Click here to read the whole decision. Dutch only

Client of Schelstraete Equine Lawyers (EUAEL Alliance Partner) wins case regarding a very ill horse

Client of Schelstraete Equine Lawyers (EUAEL Alliance Partner), a professional trading stable, purchased a jumping horse from an amateur rider. The horse became very ill within a few days after delivery and after several veterinary examinations on the clinic it appeared that the horse suffered from kidney cancer. The seller of the horse didn’t want to discuss a reasonable solution so our client started a lawsuit against the amateur seller. The judge of the Court Noord-Nederland didn’t need a lot of time to make up her mind  and we received the verdict only 4 weeks (April 15th) after the court hearing. All her claims are awarded and the counterparty must refund a.o. the complete purchase price, veterinary costs and legal costs.

Schelstraete Equine Lawyers (EUAEL Alliance Partner) wins case Matthijs Maat

The Court Central Netherlands (Utrecht) vindicated Matthijs Maat from Stud Geerestein in the lawsuit between him and his former partner Aletta Swanborn.
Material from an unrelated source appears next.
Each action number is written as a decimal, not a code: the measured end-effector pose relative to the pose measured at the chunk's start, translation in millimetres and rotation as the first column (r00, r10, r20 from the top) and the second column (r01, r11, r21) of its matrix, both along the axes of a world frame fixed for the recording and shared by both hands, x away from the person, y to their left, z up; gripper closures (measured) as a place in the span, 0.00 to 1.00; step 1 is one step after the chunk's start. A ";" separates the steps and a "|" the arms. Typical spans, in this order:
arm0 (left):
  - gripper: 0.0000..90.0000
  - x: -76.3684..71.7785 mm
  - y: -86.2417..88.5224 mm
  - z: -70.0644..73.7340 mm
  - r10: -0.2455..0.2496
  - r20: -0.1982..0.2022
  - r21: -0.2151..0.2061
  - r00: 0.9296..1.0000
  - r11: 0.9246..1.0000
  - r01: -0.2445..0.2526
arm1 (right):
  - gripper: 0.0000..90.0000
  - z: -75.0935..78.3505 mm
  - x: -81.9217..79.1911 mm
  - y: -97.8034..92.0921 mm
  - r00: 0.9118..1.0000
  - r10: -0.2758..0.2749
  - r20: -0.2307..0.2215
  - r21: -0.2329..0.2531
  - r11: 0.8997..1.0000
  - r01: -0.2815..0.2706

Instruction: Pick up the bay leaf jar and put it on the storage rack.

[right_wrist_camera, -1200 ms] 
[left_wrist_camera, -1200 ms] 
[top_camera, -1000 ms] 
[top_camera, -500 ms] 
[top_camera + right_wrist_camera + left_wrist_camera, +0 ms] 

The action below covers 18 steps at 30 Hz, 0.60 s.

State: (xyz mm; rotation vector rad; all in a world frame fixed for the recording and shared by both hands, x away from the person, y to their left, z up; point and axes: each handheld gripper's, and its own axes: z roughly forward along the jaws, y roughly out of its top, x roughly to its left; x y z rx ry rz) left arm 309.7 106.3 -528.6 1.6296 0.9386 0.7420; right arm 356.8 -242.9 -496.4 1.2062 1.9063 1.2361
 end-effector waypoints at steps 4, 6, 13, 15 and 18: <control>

Maat was assisted by Schelstraete Equine Lawyers (EUAEL Alliance Partner). Swanborn is forced to pay € 300.000, – in advance as indemnification after the misappropriation and sale of the dressage horses U-Caro (by Welt Hit II) and Rosentolz (by Rotspon). Swanborn must withdraw all seizures that are lying on the possessions of Maat. By default, the Court imposed a penalty payment of € 10.000, – per day.

After ending the relationship, Swanborn sold both horses to third parties. The court considers it likely that both horses together are at least worth € 400.000,– and that these horses belong to Maat. For this Swanborn is now convicted to pay an advance payment of € 300 000,–, pending the final determination.